Jedrzejewski chose Kenya because of the enormous number of children there orphaned by AIDS. The Joint United Nations Programme on AIDS (UNAIDS) estimates that there are between 1.6 million and 1.9 million people in Kenya living with the disease, and that there are anywhere between 1.1 million and 1.3 million orphaned children in Kenya because of AIDS.
“Then I fell in love with it,” she said of what happened next.
Salem Orphanage Home provides 65 children with a safe place for them to call home: three meals a day, health care, clean water, clothes, education and, perhaps most importantly, a family.
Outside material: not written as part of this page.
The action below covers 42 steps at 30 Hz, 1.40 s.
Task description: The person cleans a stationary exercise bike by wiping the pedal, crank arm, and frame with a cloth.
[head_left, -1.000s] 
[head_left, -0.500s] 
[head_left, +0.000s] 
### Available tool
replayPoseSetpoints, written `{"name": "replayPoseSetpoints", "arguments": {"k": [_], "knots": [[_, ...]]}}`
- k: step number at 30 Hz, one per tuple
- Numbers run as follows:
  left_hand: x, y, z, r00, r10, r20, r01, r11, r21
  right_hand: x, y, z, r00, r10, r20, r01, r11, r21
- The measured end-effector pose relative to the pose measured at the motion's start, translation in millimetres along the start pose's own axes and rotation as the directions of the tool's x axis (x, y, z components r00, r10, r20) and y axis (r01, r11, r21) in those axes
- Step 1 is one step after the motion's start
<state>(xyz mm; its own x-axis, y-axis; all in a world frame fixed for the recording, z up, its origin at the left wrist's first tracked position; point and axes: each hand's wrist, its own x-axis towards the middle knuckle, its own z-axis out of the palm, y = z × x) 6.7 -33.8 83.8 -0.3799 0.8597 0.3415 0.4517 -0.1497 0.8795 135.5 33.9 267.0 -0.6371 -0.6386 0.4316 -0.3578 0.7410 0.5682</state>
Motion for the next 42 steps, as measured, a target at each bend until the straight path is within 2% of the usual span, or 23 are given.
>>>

The orphanage started back in 1992 when Phoebe and John Onyango, born and raised into the poverty of Kenya, decided they needed to help their community with healthcare, education, and other basic needs – needs that Jedrzejewski said the Kenyan government is unable – or unwilling – to provide.
“Their government is still deemed corrupt,” she explained. “When you look at Canada, the government is able to provide different social service jobs like health care (and) education, …whereas the government in Kenya isn’t able to provide that for the people.”
The billions of dollars donated by countries such as Canada don’t always reach those who need it the most, so to ensure as much as her fundraising as possible goes to the orphanage, Jedrzejewski has enlisted some help here in Canada – the Rotary Club of St. Catharines.
“They issue tax receipts, mentor me, and they also send the money over for me because if I was just going to send it, then I would spend half the money trying to send it there, and I want to get all of it over there.”
She is also in constant contact with the directors of the orphanage so she knows how the money is being spent.
Jedrzejewski wants to raise about $6,000 for Salem Orphanage Home, and hopes to get about 250 to come out for the fundraiser.
The fundraiser starts at 5:30 on Sept. 4 at High Creek Farms, 43065 Canada Company Road in Walton.
Jedrzejewski will also be selling traditional Kenyan necklaces and scarves, and there will be a silent auction as well. Tickets are $25 in advance and $30 at the door. The price includes your meal, entertainment, and a bus from Listowel which is sponsored by S & K Transportation Inc. Tickets can be purchased at Keil & Dadsons Insurance, or at Zehrs in Listowel.